▸ WHAT YOU SHOULD DO
Leaving out each picture, transcribe the lines of the listing below exactly from the first through the line that contains "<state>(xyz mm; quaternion".

▸ PROVIDED INFORMATION
::::::::::
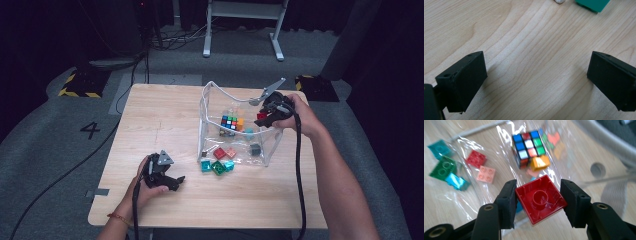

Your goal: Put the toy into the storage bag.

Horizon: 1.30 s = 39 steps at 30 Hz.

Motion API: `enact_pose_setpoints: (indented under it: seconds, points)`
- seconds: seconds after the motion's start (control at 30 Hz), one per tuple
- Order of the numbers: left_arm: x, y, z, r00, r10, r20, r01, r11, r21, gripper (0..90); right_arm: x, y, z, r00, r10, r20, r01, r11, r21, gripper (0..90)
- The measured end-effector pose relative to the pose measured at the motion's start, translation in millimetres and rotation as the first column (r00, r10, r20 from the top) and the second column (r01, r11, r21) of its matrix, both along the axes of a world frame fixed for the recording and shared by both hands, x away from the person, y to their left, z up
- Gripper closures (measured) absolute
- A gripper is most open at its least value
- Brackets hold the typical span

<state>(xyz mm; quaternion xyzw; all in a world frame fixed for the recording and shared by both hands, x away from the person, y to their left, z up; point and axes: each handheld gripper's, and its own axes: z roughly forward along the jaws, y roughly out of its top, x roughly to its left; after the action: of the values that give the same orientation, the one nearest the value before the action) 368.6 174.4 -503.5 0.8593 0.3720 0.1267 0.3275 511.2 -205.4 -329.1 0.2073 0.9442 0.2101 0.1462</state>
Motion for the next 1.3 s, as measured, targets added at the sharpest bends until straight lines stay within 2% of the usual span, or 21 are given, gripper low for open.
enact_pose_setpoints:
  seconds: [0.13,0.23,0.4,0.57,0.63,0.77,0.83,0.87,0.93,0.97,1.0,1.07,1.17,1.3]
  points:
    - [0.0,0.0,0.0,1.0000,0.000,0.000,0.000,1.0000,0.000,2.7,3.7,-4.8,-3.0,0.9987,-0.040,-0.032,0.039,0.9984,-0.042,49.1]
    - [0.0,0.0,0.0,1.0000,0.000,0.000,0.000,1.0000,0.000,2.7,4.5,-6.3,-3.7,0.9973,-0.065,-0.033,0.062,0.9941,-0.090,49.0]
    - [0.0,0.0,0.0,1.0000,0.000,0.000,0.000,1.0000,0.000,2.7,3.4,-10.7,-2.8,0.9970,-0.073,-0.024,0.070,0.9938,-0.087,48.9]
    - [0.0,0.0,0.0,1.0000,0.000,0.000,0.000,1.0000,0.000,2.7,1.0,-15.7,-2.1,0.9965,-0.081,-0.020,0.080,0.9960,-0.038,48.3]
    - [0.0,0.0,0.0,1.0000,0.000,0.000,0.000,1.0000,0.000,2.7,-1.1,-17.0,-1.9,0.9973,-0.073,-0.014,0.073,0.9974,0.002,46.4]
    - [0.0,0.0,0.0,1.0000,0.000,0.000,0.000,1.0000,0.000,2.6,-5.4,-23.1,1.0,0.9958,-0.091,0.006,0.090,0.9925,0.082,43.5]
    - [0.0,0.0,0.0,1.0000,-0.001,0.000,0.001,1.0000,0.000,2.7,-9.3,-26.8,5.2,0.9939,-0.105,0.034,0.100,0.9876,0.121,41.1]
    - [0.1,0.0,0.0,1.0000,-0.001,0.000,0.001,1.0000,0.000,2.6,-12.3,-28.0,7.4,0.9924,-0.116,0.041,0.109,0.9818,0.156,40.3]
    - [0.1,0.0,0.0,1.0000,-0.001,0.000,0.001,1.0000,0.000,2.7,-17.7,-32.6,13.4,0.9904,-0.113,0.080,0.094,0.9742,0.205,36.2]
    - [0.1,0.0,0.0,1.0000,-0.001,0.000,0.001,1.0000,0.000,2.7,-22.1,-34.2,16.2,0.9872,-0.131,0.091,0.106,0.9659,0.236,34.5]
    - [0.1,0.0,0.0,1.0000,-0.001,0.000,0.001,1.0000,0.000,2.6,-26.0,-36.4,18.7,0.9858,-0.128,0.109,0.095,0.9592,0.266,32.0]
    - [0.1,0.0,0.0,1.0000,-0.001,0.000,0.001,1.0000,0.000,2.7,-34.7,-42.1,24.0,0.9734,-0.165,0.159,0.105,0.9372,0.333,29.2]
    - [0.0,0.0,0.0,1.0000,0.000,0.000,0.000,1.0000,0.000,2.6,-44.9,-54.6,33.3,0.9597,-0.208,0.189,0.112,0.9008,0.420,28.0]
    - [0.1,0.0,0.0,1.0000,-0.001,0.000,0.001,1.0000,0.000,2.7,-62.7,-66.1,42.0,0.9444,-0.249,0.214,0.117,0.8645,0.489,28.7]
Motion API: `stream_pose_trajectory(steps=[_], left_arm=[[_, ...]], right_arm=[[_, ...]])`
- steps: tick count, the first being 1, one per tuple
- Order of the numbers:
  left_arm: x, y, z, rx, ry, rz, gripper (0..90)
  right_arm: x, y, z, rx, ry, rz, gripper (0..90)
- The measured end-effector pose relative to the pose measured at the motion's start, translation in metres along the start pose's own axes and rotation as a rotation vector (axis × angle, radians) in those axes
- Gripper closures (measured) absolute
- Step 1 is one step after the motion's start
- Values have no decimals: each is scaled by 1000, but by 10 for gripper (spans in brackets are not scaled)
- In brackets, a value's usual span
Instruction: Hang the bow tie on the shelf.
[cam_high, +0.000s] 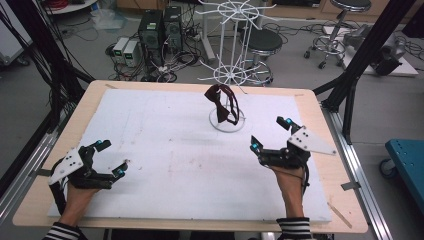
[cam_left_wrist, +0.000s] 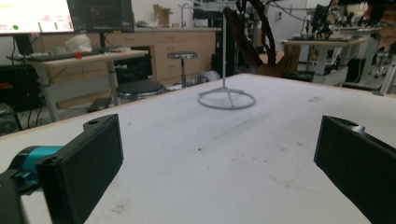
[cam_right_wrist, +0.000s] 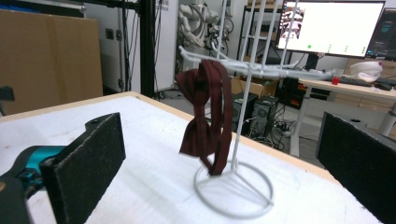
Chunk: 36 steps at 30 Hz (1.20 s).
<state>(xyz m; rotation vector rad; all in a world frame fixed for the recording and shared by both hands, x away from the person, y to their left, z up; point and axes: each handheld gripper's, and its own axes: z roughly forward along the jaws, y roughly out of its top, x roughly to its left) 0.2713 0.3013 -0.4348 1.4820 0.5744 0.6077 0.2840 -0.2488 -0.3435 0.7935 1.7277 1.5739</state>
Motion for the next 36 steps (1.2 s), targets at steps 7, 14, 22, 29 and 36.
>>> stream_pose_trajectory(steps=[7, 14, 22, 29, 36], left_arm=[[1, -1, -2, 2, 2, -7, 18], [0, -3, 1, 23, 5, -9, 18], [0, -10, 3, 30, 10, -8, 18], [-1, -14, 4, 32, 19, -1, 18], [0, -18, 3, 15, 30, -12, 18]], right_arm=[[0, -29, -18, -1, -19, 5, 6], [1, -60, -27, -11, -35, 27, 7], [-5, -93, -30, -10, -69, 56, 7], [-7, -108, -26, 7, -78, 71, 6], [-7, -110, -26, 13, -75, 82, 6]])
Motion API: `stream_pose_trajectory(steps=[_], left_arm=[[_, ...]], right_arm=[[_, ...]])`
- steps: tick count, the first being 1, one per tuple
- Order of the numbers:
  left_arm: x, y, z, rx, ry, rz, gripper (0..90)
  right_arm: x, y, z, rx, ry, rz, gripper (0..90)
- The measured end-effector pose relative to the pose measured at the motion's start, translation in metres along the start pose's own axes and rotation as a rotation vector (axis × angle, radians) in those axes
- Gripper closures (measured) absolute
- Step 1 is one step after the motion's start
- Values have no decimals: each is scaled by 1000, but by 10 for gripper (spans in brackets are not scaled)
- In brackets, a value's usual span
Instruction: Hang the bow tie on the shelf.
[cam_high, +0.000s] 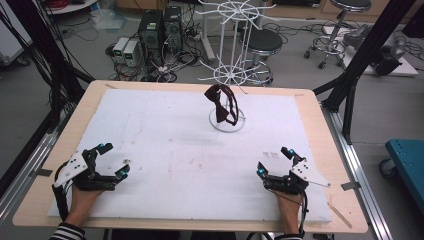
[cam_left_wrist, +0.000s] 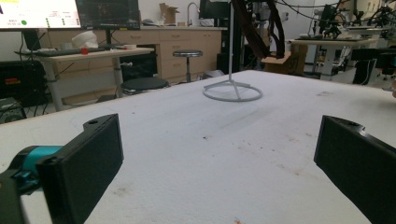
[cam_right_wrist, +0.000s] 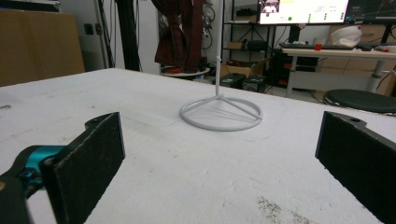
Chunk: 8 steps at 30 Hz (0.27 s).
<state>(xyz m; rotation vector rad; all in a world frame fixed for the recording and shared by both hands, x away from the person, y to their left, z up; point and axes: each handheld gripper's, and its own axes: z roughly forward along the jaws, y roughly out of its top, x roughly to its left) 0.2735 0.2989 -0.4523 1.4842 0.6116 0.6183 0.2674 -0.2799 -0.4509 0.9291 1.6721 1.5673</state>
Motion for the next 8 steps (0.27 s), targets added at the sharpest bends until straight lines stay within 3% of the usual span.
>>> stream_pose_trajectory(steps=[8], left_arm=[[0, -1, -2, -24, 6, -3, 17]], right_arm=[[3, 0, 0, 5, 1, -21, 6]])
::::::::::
▸ TASK RESPONSE
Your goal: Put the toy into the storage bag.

Horizon: 1.30 s = 39 steps at 30 Hz.

Motion API: `enact_pose_setpoints: (indented under it: seconds, points)`
- seconds: seconds after the motion's start (control at 30 Hz), one per tuple
- Order of the numbers: left_arm: x, y, z, r00, r10, r20, r01, r11, r21, gripper (0..90); right_arm: x, y, z, r00, r10, r20, r01, r11, r21, gripper (0..90)
- The measured end-effector pose relative to the pose measured at the motion's start, translation in millimetres and rotation as the first column (r00, r10, r20 from the top) and the second column (r01, r11, r21) of its matrix, both along the axes of a world frame fixed for the recording and shared by both hands, x away from the person, y to their left, z up
- Gripper closures (measured) absolute
- A gripper is most open at its least value
- Brackets hold the typical span

<state>(xyz mm; quaternion xyzw; all in a world frame fixed for the recording and shared by both hands, x away from the person, y to their left, z up; point and axes: each handheld gripper's, and its own axes: z roughly forward along the jaws, y roughly out of its top, x roughly to its left; after the action: of the values that give the same orientation, the one nearest the value before the action) 368.6 174.4 -503.5 0.8593 0.3720 0.1267 0.3275 511.2 -205.4 -329.1 0.2073 0.9442 0.2101 0.1462</state>

The answer requires no additions.